03 Nov Quand la douane s’habille en vers
Pour son cinquantenaire, l’Association pour l’Histoire de l’Administration des Douanes (AHAD) met en ligne une anthologie inattendue : cinquante poèmes écrits entre 1820 et 2025, célébrant la rencontre singulière entre service public et création littéraire. L’ensemble est, pour l’instant, accessible uniquement sur le site de l’AHAD ; une édition papier est annoncée prochainement.
Le 1ᵉʳ janvier 2022, l’AHAD ouvrait sur son site un espace « douane littéraire ». L’initiative, modeste à ses débuts, prolongeait une histoire ancienne : dès 1955, les publications internes de l’administration — notamment le Journal de la formation professionnelle — accueillaient déjà des textes inspirés par le métier. Aujourd’hui, ce fil se noue dans une anthologie en ligne : cinquante poèmes, cinquante bougies pour un demi-siècle d’une association qui s’attache à faire vivre la mémoire d’une institution pas comme les autres. L’AHAD précise qu’une version imprimée suivra sous forme de brochure.
La poésie au guichet
À première vue, rien ne rapproche la poésie et la douane. Les textes rassemblés démontrent l’inverse : la frontière devient motif, la ronde un rythme, le registre un carnet de terrain. Les « douaniers poètes » racontent l’aube au poste, la mer qui change de visage, la fraternité des brigades et les gestes précis d’un métier d’attention.
Cette collecte a mobilisé lecteurs, chercheurs et auteurs. Des pièces anciennes ont été retrouvées dans les archives du Musée national des Douanes ou sur Gallica ; d’autres ont été confiées par des plumes d’aujourd’hui. Parmi elles, Francis Carpentier, Claude Huyghe, Cécile Masquelet, Jacques Premel-Cabic, Jean-Claude Tardif et Kévin Mills, maître d’œuvre du projet.
De Chaucer à Melville, une généalogie inattendue
La douane croise la littérature depuis longtemps. Geoffrey Chaucer, au XIVᵉ siècle, fut contrôleur des taxes au port de Londres. Plus tard, Herman Melville, à New York, servit à la douane tout en écrivant des milliers de vers, longtemps restés dans l’ombre. La lignée se prolonge en France : Charles-Alfred Barthélémy signe Douanilaria en 1900 ; Jules-François Agostini publie Les Debouts en 1902 ; Francis Carpentier, en 2018, rassemble Douanes, plongée contemporaine dans le quotidien du corps.
L’anthologie ne juxtapose pas des curiosités ; elle trace une continuité. Elle s’ouvre sur un procès-verbal versifié de Jean-Antoine Trimolet (1820) et se clôt — provisoirement — en 2025. Entre ces bornes, un paysage se dessine : la frontière comme scène, le vent comme interlocuteur, la patrouille comme mesure. Certains textes sonnent comme des professions de foi ; d’autres interrogent la loyauté, l’usure, l’attente.

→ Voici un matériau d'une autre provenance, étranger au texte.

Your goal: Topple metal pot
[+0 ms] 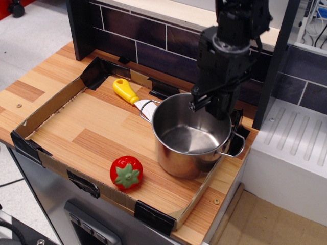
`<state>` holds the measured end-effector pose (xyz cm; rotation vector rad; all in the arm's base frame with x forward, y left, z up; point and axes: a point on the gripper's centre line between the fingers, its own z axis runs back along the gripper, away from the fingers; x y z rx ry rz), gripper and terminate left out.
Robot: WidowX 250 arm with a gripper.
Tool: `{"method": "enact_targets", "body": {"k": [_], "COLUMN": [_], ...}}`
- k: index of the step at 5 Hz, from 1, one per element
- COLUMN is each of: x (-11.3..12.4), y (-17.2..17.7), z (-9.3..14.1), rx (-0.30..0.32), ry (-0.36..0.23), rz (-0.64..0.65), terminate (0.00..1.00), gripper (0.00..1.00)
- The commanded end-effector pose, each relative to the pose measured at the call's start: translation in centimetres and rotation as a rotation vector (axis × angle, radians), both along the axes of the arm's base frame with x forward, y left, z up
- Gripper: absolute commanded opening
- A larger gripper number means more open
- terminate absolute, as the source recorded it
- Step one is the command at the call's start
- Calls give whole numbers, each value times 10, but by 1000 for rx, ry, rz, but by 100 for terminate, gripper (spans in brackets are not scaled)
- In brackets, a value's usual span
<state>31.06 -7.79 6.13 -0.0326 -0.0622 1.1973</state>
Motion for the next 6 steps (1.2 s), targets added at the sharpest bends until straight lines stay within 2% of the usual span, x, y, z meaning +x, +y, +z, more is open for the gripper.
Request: {"method": "enact_targets", "body": {"k": [1,2,3,4,5,6], "x": [4,-4,-5,-11,-18,-32], "y": [3,16,43,80,119,142], "z": [48,69,82,96,95,82], "rx": [-64,-47,29,61,111,225], "ry": [-159,-304,-428,-489,-528,-620], "rz": [-50,-94,-115,-89,-84,-125], "terminate": [0,0,0,0,0,0], "gripper": [0,0,0,0,0,0]}}
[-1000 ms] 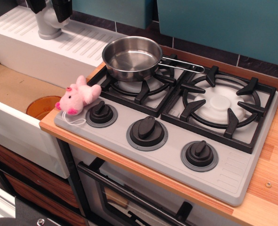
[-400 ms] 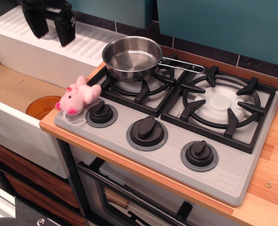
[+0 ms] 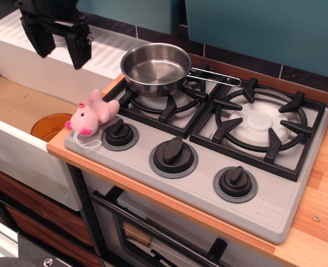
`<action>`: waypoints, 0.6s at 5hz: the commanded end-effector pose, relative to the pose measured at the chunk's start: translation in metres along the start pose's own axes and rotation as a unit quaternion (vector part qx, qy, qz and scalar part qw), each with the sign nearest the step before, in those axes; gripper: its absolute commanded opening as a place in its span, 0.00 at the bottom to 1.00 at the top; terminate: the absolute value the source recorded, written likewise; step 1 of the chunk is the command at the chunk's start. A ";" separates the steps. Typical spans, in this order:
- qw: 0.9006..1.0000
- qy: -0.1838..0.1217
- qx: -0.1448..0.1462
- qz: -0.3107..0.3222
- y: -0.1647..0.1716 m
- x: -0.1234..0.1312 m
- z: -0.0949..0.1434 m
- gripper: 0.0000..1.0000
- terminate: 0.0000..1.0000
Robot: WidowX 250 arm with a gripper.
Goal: Put stuffedpig in pan
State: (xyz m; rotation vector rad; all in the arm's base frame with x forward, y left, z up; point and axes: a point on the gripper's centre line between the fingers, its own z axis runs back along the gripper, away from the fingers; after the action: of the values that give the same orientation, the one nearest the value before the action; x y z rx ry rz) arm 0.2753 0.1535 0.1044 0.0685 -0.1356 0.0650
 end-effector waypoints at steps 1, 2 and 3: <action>0.999 -0.046 0.021 0.015 -0.027 -0.018 0.013 1.00 0.00; 0.998 -0.057 0.021 0.014 -0.037 -0.024 0.001 1.00 0.00; 0.997 -0.070 0.013 0.010 -0.037 -0.023 -0.013 1.00 0.00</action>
State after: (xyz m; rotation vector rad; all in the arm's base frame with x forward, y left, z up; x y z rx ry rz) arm 0.2527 0.1130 0.0781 0.0798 -0.2494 0.0837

La question posée jadis par René Rémond — qu’est-ce qui attache si vite et si durablement à cette institution ? — trouve ici une piste : la douane oblige à voir, à consigner, à peser les mots. Cette discipline du réel nourrit une écriture de précision.

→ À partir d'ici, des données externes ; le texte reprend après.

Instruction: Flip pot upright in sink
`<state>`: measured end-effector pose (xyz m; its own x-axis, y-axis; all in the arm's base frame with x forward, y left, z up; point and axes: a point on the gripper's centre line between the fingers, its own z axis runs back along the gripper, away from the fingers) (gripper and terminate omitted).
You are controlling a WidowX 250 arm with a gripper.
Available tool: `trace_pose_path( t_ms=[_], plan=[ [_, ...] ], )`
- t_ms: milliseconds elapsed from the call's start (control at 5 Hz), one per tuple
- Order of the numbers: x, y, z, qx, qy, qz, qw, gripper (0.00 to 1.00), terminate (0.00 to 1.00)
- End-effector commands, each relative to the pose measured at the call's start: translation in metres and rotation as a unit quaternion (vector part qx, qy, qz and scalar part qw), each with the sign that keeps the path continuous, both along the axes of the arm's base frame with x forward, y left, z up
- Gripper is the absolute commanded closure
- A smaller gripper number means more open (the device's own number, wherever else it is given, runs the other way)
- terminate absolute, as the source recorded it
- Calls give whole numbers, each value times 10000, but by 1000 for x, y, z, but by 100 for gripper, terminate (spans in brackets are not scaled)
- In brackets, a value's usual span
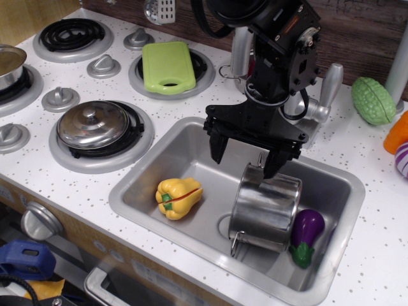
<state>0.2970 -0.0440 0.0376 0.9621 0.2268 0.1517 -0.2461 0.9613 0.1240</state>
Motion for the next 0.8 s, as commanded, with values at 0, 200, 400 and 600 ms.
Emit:
trace_pose_path(
  t_ms=[0,200,400,600],
  plan=[
    [0,0,0,0,0,0,10000,0,0],
    [2,4,5,-830,73,128,9964,0,0],
    [2,3,5,-1002,51,183,9948,0,0],
    [1,0,4,-1297,5,254,9912,0,0]
  ],
)
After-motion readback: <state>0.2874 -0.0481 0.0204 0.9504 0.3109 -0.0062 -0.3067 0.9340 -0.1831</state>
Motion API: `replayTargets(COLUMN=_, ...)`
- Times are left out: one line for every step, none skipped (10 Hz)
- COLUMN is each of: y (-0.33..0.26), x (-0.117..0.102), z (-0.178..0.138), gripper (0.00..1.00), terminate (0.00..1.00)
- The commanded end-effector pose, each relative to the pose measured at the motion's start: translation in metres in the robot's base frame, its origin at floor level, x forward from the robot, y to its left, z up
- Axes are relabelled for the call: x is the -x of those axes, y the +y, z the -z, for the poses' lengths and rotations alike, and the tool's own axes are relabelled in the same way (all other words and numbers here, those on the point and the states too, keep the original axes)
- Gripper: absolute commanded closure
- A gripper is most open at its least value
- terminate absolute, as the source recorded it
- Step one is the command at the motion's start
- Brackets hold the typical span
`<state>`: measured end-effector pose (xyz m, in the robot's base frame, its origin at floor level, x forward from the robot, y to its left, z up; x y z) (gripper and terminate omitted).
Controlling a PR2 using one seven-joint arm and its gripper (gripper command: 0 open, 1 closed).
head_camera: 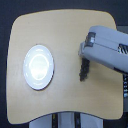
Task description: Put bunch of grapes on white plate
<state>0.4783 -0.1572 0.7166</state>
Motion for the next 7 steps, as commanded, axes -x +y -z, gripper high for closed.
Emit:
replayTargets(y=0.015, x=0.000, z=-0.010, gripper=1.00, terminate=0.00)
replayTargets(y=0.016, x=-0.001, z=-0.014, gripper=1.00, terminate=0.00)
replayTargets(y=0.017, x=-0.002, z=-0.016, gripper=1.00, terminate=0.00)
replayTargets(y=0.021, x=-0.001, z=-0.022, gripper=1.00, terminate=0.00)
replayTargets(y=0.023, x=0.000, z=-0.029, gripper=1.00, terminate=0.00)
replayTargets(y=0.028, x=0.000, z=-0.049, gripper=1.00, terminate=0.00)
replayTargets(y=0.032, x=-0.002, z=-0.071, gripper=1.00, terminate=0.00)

Une littérature de l’attention
Francis Carpentier résume bien le lien entre prose administrative et poésie : rédiger un sonnet ou un procès-verbal, dit-il, relève d’un même geste — choisir l’outil pour dire au plus juste, tantôt l’émotion, tantôt le fait. De là naît une « littérature de l’attention » où le regard professionnel se mue en regard poétique.

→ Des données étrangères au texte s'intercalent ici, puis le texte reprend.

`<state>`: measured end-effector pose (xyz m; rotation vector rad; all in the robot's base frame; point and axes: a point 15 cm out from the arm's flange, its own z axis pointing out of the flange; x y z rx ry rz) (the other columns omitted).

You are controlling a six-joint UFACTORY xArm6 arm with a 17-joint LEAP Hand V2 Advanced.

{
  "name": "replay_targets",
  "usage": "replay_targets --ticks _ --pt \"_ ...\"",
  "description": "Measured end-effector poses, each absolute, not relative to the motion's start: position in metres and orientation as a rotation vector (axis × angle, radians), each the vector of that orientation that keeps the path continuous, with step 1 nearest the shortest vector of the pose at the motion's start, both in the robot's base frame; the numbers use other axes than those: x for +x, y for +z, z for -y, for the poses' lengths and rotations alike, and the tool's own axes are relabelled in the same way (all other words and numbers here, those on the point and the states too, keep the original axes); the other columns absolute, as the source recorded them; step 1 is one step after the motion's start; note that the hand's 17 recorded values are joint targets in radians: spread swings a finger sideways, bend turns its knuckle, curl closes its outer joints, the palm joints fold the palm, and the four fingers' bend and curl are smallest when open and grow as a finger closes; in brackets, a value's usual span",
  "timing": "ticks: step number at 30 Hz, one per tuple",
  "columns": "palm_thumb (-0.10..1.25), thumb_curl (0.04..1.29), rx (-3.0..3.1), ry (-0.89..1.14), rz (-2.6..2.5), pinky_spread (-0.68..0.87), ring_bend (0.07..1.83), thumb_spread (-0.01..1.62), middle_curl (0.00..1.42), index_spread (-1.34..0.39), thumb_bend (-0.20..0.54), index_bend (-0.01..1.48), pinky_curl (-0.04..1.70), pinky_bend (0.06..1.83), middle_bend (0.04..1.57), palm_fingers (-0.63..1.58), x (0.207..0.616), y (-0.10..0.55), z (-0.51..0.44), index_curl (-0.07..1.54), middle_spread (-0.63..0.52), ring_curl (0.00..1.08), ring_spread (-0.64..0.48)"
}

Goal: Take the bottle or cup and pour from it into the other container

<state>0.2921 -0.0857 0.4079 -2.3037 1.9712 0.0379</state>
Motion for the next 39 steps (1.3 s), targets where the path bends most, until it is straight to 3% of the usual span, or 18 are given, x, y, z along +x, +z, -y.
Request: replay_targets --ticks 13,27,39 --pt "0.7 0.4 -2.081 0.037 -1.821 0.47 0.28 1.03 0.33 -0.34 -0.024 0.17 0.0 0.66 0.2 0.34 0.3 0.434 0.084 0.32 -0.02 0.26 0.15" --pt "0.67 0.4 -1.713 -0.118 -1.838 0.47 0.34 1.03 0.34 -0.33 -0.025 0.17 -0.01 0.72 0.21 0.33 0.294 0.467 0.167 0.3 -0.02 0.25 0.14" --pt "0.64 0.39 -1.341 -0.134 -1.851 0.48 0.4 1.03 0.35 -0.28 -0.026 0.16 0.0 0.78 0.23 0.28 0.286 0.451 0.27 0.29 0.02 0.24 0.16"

En mettant en ligne ce florilège — et en annonçant une version papier à venir — l’AHAD fait plus que célébrer un anniversaire : elle propose une autre cartographie du métier, où l’uniforme dialogue avec la plume. À la frontière du réel et de l’imaginaire, ces cinquante poèmes rappellent qu’un service public peut aussi être un territoire de littérature.